§ **Task to complete**: Please transcribe the data below in full, word for word, without the images.

§ **Source information**:
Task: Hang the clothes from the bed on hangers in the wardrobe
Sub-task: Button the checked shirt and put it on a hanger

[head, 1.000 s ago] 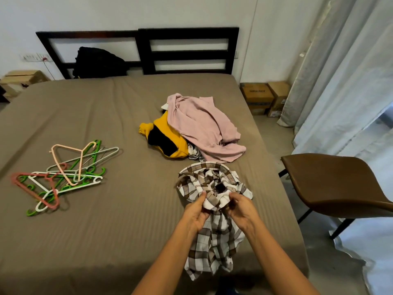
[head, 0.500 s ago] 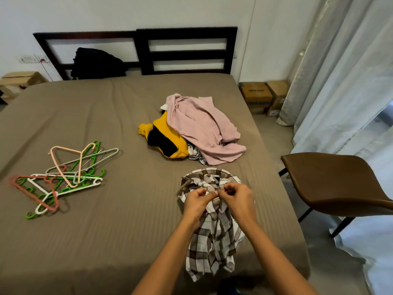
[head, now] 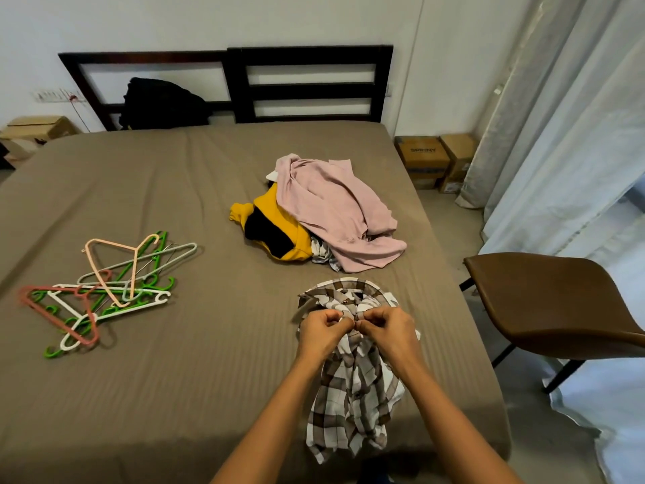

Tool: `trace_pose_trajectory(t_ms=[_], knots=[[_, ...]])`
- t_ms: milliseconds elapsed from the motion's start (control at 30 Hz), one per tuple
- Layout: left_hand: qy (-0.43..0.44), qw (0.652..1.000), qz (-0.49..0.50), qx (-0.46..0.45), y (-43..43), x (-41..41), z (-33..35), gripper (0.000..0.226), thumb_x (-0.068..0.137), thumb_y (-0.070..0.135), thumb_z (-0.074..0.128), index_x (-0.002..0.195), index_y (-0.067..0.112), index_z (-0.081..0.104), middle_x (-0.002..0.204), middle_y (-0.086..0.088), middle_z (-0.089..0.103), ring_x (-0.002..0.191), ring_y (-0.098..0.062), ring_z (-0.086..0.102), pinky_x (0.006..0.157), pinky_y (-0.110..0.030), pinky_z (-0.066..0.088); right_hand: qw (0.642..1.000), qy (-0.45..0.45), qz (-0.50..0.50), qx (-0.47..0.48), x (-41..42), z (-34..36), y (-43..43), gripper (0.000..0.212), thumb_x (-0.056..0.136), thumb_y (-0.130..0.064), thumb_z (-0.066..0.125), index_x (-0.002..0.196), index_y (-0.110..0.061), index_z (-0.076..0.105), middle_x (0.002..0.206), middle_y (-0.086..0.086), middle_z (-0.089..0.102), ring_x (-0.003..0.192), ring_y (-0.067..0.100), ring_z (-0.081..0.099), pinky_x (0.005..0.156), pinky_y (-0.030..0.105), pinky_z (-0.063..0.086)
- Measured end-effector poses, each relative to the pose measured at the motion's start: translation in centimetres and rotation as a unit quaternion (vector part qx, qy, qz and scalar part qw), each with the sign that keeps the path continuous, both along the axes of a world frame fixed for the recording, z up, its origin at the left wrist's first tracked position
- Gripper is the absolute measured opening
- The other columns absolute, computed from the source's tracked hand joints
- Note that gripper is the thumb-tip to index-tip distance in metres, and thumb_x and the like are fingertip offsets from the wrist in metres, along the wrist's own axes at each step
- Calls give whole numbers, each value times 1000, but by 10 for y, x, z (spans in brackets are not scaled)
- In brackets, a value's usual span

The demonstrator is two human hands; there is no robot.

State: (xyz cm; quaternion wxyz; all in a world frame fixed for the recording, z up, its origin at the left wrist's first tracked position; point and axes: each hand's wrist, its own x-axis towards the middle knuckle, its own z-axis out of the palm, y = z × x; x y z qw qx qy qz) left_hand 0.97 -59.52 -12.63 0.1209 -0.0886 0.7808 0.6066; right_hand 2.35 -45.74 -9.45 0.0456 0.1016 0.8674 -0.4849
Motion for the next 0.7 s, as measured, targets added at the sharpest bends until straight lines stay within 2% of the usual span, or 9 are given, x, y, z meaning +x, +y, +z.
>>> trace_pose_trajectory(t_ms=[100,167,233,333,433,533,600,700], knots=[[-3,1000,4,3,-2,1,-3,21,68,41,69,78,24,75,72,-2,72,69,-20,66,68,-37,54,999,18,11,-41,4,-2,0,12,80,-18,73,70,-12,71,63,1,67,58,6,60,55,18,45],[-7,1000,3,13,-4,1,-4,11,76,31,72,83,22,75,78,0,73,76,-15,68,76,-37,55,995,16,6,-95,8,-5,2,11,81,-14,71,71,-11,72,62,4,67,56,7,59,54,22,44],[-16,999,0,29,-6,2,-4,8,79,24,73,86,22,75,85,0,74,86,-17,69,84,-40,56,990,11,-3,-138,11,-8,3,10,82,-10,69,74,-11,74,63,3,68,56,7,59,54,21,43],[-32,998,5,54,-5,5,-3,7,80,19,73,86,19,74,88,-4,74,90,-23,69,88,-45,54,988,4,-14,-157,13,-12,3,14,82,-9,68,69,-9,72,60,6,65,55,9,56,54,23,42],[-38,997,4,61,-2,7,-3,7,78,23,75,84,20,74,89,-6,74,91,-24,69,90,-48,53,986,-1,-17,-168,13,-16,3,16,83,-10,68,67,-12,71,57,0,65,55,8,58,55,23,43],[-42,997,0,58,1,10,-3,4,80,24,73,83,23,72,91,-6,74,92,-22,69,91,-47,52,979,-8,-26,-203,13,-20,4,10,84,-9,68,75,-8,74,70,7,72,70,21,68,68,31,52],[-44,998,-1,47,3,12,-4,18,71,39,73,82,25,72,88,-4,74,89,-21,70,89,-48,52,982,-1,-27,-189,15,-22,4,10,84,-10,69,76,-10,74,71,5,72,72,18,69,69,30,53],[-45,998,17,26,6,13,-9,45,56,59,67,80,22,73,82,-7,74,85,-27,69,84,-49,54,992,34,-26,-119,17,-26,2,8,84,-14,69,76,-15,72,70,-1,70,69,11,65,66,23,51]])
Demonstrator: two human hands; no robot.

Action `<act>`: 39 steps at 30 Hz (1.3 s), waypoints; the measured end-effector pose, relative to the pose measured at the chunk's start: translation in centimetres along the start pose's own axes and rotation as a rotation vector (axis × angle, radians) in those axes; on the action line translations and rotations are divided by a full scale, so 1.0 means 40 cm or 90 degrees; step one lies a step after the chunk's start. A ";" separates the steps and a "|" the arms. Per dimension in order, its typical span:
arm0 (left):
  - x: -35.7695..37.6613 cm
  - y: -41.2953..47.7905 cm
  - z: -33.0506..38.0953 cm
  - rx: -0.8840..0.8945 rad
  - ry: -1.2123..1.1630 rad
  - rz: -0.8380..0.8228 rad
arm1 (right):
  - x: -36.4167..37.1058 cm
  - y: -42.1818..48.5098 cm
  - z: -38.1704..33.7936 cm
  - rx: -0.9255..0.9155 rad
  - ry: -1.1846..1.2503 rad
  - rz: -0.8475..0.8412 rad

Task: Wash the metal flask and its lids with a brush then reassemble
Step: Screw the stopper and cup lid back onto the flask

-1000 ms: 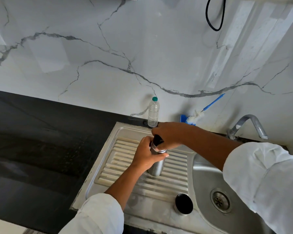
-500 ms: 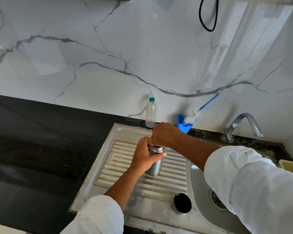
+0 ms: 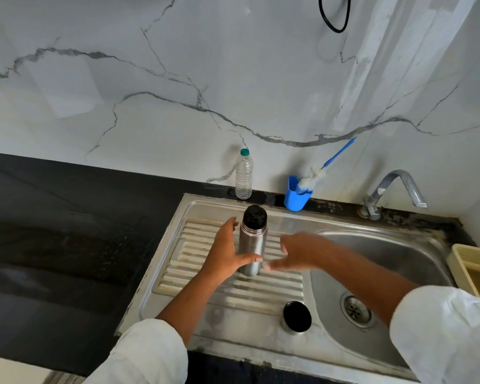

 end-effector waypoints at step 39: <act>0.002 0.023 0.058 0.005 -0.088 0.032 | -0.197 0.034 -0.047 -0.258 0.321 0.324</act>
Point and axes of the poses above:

§ **Result for this task**:
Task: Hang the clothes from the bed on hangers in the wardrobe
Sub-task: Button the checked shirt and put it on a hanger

[head, 1.000 s ago] 
[head, 0.500 s ago] 
[head, now] 

Tool: `trace_pose_trajectory(t_ms=[_], knots=[[_, ...]])`
- t_ms: milliseconds elapsed from the motion's start (control at 30 Hz), one per tuple
- Layout: left_hand: qy (-0.43..0.44), qw (0.652..1.000), qz (-0.49..0.50), qx (-0.46..0.45), y (-43..43), x (-41..41), z (-33..35), gripper (0.000..0.226), thumb_x (-0.068..0.137), thumb_y (-0.070..0.135), thumb_z (-0.074..0.128), index_x (-0.002..0.195), index_y (-0.067..0.112), index_z (-0.081..0.104), middle_x (-0.002..0.204), middle_y (-0.086..0.088), middle_z (-0.089..0.103), ring_x (-0.002..0.191), ring_y (-0.098..0.062), ring_z (-0.086..0.102), pinky_x (0.006..0.157), pinky_y (-0.110..0.030), pinky_z (-0.066..0.088); right_hand: qw (0.642..1.000), qy (-0.45..0.45), qz (-0.50..0.50), qx (-0.47..0.48), x (-41..42), z (-34..36), y (-43..43), gripper (0.000..0.212), thumb_x (-0.056..0.136), thumb_y (-0.130..0.064), thumb_z (-0.066..0.125), index_x (-0.002..0.196), index_y (-0.110..0.061), index_z (-0.076..0.105), middle_x (0.002..0.206), middle_y (-0.086..0.086), middle_z (-0.089..0.102), ring_x (-0.003..0.192), ring_y (-0.067..0.100), ring_z (-0.081..0.099), pinky_x (0.005..0.156), pinky_y (-0.030..0.105), pinky_z (-0.063..0.086)
- Measured end-effector poses, each relative to the pose measured at the motion's start: translation in centimetres and rotation as a unit quaternion (vector part qx, qy, qz and scalar part qw), each with the sign that keeps the path continuous, both along the axes of a world frame fixed for the recording, z up, its origin at the left wrist's first tracked position
- Gripper is the absolute measured opening
- The other columns absolute, computed from the source's tracked hand joints
- Note that gripper is the thumb-tip to index-tip distance in metres, and thumb_x and the like are fingertip offsets from the wrist in metres, along the wrist's own axes at each step
- Calls give whole numbers, each value times 1000, but by 10 for y, x, z (spans in brackets are not scaled)
- In brackets, a value's usual span

The demonstrator is two human hands; there is no robot.

State: (xyz cm; quaternion wxyz; all in a world frame fixed for the recording, z up, its origin at the left wrist's first tracked position; point and axes: each hand's wrist, its own x-axis towards the middle knuckle, its own z-axis out of the palm, y = z × x; x y z qw qx qy qz) left_hand 0.97 -59.52 -12.63 0.1209 -0.0886 0.7808 0.6066; right_hand 2.35 -45.74 -9.45 0.0456 0.1016 0.8674 -0.4849
Motion for the next 0.7 s, as measured, targets added at the sharpest bends until straight lines stay within 2% of the usual span, or 9 are given, x, y, z meaning +x, +y, +z.
>>> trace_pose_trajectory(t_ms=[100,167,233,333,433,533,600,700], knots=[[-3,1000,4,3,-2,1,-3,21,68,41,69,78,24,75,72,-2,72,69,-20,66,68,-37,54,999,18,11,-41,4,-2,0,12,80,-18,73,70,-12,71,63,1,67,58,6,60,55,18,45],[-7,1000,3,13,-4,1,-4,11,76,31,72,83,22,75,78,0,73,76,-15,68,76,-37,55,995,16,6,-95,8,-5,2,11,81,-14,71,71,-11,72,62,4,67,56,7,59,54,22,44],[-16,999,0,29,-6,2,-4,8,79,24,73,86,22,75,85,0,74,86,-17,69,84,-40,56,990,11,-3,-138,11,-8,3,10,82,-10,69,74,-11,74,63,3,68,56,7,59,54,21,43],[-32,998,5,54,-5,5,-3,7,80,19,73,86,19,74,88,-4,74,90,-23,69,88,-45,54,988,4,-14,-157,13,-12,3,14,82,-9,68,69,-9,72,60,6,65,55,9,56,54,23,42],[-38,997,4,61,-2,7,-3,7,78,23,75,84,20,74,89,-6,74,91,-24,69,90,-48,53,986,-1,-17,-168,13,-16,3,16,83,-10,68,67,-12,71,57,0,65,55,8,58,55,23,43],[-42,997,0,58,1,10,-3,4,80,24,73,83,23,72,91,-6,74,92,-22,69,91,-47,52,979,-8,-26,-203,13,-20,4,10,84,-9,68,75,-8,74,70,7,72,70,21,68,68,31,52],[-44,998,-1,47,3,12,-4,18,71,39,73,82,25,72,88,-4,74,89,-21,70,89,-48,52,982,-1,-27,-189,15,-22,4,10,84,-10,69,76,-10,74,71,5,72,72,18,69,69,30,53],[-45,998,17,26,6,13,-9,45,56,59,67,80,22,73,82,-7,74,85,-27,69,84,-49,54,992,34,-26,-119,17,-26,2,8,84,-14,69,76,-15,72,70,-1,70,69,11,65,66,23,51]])
Demonstrator: two human hands; no robot.

Action `<act>`: 39 steps at 30 Hz (1.3 s), waypoints; the measured end-effector pose, relative to the pose measured at the chunk's start: translation in centimetres along the start pose's own axes and rotation as a rotation vector (axis × angle, radians) in those axes; on the action line translations and rotations are divided by a full scale, so 1.0 means 40 cm or 90 degrees; step one lies a step after the chunk's start. A ";" separates the steps and a "|" the arms. Per dimension in order, its typical span:
arm0 (left):
  - x: -35.7695..37.6613 cm
  - y: -41.2953..47.7905 cm
  - z: -33.0506..38.0953 cm
  - rx: -0.8840..0.8945 rad
  - ry: -1.2123..1.1630 rad
  - rz: -0.8380..0.8228 rad
arm1 (right):
  - x: -36.4167..37.1058 cm
  - y: -42.1818..48.5098 cm
  - z: -38.1704..33.7936 cm
  - rx: -0.9255..0.9155 rad
  - ry: -1.1846..1.2503 rad
  - rz: -0.8475..0.8412 rad

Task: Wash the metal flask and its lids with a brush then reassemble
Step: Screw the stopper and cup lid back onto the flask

-1000 ms: 
-500 ms: 
+0 ms: 

 end-effector waypoints at step 39: <act>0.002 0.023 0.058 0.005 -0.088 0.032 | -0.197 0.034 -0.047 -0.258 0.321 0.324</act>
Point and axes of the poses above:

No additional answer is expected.